A Herstory of Mental Health (or how women’s pain doesn’t matter)

I haven’t posted in a long while and as my mental health isn’t getting better I have been looking back at my personal history of depression and mental health issues and I hope to be able to finish and publish that post and that it won’t be relegated to my pile of articles I have started but not finished because I don’t have the mental capacity, the time to finish or because i have assessed that it is not good enough.

I am going a little bit personal here, more personal than I have in the past and i think it is going to be a descriptive post about my experience of mental health professionals.

Apologies in advance, it will probably be long.

 
WORK
I have been unwell in the past during one major breakdown that happened after a serious case of sexual harassment at work where my boss used pornography to sexually harass me.
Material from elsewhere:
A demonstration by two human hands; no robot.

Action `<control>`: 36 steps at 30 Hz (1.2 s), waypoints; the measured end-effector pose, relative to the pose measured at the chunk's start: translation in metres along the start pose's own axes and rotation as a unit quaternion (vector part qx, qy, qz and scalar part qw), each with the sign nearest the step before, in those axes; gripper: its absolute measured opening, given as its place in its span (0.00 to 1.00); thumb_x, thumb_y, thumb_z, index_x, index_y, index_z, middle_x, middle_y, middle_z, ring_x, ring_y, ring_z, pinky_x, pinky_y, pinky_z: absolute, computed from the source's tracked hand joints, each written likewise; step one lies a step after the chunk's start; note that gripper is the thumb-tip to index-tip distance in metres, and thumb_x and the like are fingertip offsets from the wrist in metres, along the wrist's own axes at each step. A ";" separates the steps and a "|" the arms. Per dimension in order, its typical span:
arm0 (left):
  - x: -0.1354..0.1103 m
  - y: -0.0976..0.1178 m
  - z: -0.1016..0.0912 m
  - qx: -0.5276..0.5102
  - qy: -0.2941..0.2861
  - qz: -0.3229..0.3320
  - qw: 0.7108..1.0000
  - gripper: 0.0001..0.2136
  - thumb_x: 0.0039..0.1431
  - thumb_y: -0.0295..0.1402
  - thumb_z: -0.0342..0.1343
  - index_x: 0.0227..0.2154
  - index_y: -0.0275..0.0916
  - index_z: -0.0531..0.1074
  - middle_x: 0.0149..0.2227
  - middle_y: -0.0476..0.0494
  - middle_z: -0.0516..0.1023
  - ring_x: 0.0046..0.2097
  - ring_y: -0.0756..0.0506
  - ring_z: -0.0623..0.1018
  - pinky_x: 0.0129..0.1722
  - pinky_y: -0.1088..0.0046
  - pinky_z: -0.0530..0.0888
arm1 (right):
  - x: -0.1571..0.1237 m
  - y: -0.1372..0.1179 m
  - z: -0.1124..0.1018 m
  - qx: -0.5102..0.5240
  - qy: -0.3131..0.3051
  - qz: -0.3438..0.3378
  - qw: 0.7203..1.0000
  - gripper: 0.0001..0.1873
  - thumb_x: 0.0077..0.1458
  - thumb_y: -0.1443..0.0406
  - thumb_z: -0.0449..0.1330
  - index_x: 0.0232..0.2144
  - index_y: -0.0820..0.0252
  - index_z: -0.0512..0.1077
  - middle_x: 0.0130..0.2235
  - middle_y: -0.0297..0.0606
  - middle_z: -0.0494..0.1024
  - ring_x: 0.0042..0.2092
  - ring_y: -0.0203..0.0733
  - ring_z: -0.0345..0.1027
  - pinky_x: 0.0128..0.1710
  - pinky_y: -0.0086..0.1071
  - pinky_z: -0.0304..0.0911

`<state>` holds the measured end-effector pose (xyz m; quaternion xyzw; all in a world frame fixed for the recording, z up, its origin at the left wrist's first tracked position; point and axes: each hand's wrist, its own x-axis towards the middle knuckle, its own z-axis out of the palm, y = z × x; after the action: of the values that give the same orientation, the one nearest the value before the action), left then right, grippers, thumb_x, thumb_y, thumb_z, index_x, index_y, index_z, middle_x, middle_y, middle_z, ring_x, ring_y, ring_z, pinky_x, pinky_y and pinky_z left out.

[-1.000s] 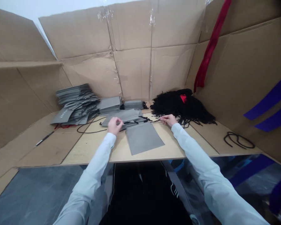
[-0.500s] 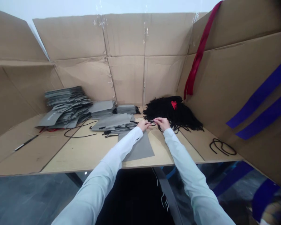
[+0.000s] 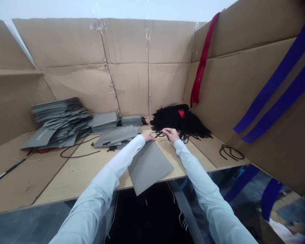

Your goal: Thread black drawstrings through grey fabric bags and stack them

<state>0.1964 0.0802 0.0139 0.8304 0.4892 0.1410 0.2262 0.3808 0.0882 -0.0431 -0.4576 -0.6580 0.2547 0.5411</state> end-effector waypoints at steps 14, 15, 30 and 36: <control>-0.047 0.040 -0.123 0.151 0.523 0.140 0.827 0.16 0.52 0.43 0.46 0.29 0.37 0.73 0.33 0.40 0.74 0.37 0.45 0.70 0.38 0.68 0.65 | 0.077 -0.198 -0.010 -0.159 0.083 -0.247 0.952 0.12 0.50 0.62 0.52 0.29 0.64 0.71 0.27 0.37 0.73 0.31 0.34 0.65 0.37 0.30 0.58; -0.050 0.043 -0.131 0.163 0.544 0.179 0.803 0.16 0.54 0.42 0.44 0.31 0.37 0.73 0.35 0.39 0.73 0.39 0.45 0.70 0.39 0.67 0.65 | 0.077 -0.211 -0.010 -0.144 0.096 -0.261 0.950 0.13 0.51 0.61 0.51 0.30 0.64 0.71 0.28 0.37 0.72 0.31 0.34 0.64 0.37 0.30 0.58; -0.053 -0.038 -0.007 0.240 0.200 0.098 0.945 0.12 0.53 0.36 0.46 0.24 0.35 0.71 0.29 0.40 0.72 0.37 0.45 0.68 0.39 0.69 0.66 | 0.022 -0.100 0.049 -0.111 -0.156 -0.101 0.976 0.10 0.46 0.64 0.54 0.27 0.66 0.73 0.19 0.35 0.71 0.23 0.32 0.63 0.26 0.24 0.58; -0.073 -0.037 0.007 0.026 0.190 0.153 0.970 0.19 0.54 0.31 0.42 0.50 0.36 0.56 0.45 0.40 0.67 0.34 0.51 0.71 0.40 0.71 0.67 | 0.012 -0.088 0.048 0.016 -0.242 -0.067 0.968 0.14 0.44 0.60 0.56 0.28 0.68 0.72 0.21 0.36 0.71 0.23 0.32 0.63 0.26 0.26 0.61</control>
<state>0.1369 0.0304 -0.0116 0.8590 0.3939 0.3161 0.0836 0.3066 0.0667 0.0222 -0.3281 -0.7947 0.3313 0.3886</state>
My employment in that company lasted five years during which I was so vulnerable I was not able to leave my work and my abusive boss – what I can see clearly now as a typical case of Stockholm Syndrome. It was my first serious job, I was 20 years old.  I clearly remember making the conscious decision to dissociate as he was abusing me:  “This is impossible, he cannot be doing this things, i am not there, this is not happening, this has never happened”.

After a few years of that, I started to develop violent somatic responses to the abuse I was subjected to. And in my early to mid twenties I was suffering from chronic back pain that left me unable to stand for very long, unable to sit at my desk, and unable to lie down in most positions. After years of suffering this physical pain, my body started to let me know in a different way I was unwell and something needed to be done. I started to have panic attacks in all sorts of places and mainly in closed transport systems. I lived in Paris then and was unable to take the underground, I had to stop and wait on the platform every couple of stops, breathe deeply, sit or lie down on a bench before I felt strong enough to continue my journey. It was absolutely terrifying, painful and debilitating experience. I was then starting my work day facing more abuse in that horrendous workplace.
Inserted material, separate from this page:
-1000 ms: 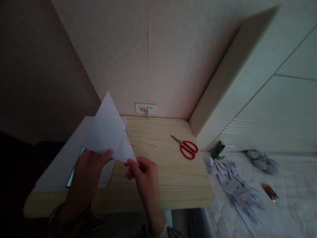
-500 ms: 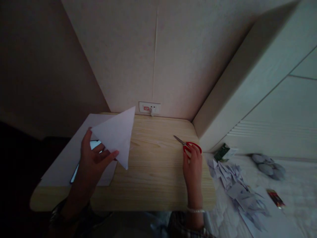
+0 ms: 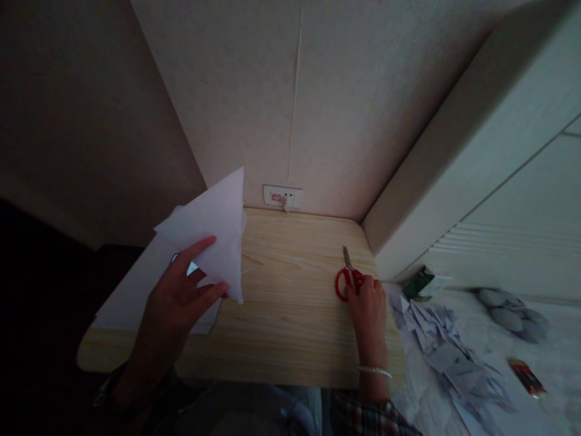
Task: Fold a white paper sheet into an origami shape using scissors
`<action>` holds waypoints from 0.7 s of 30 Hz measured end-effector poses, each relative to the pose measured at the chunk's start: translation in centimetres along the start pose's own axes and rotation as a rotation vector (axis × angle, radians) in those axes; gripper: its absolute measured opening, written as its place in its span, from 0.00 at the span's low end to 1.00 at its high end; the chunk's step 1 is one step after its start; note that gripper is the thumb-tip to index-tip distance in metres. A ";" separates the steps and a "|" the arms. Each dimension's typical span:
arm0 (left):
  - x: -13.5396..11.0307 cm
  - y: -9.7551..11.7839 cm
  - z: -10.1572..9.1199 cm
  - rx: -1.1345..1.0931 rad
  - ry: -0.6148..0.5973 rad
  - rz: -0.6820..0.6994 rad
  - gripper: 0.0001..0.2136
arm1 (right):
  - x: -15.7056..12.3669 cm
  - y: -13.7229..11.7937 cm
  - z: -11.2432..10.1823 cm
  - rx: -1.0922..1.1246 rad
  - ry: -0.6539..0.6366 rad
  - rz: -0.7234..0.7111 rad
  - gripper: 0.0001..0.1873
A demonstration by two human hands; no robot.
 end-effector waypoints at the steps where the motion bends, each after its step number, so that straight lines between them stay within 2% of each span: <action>1: 0.0 0.0 0.0 -0.004 -0.002 0.006 0.30 | -0.1 -0.2 0.0 0.018 -0.015 0.020 0.10; 7: 0.2 0.2 0.2 -0.023 0.032 0.029 0.32 | -2.0 -2.2 -0.4 0.277 -0.144 0.100 0.12; 8: 0.2 0.3 0.2 -0.019 0.036 0.037 0.32 | -2.6 -3.0 -0.5 0.384 -0.198 0.095 0.12; 10: 0.2 0.4 0.3 -0.008 0.044 0.057 0.32 | -4.1 -4.9 -0.7 0.856 -0.365 0.152 0.16; 12: 0.2 0.6 0.3 -0.005 0.049 0.087 0.33 | -5.8 -7.2 -0.9 1.089 -0.434 0.177 0.17; 16: 0.2 1.0 0.3 -0.021 0.061 0.129 0.34 | -8.7 -11.4 -1.0 1.223 -0.545 0.172 0.14; 20: 0.3 1.4 0.5 -0.076 0.066 0.134 0.34 | -10.6 -13.2 -0.6 1.338 -0.742 0.149 0.24; 21: 0.4 1.5 0.6 -0.085 0.071 0.138 0.34 | -10.9 -13.4 -0.5 1.329 -0.741 0.119 0.25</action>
Point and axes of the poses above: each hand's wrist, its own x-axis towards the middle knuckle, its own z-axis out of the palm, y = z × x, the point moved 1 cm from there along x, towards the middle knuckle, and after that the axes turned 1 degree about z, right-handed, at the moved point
When I mentioned it to the (male) GP I had at the time, the same male GP who had followed me for my sciatica problem and was prescribing me pain killers and anti inflammatory injections with no positive results for months, the guy looked at me, laughed and said: “Oh yeah ahahah, it happens to nervous people”. That’s it, chapter closed. It made me feel like an absolute piece of shit, having one’s pain and fear not acknowledged and not validated and then of course not treated made it even worse and it was another few weeks of terror and agony before I took the courage to mention it to my (female and wonderful) physio who was the one to acknowledge my pain and suggested I went to see a mental health professional. I chose a woman psychiatrist. She prescribed me immediate drugs to stop the panic attack symptoms (I was against drugs but took them very temporarily and stopped as soon as the panic attack stopped). I spoke to her weekly for one year and a half before I could recount the sexual harassment that happened. It took another six month before I was able to leave the abuser.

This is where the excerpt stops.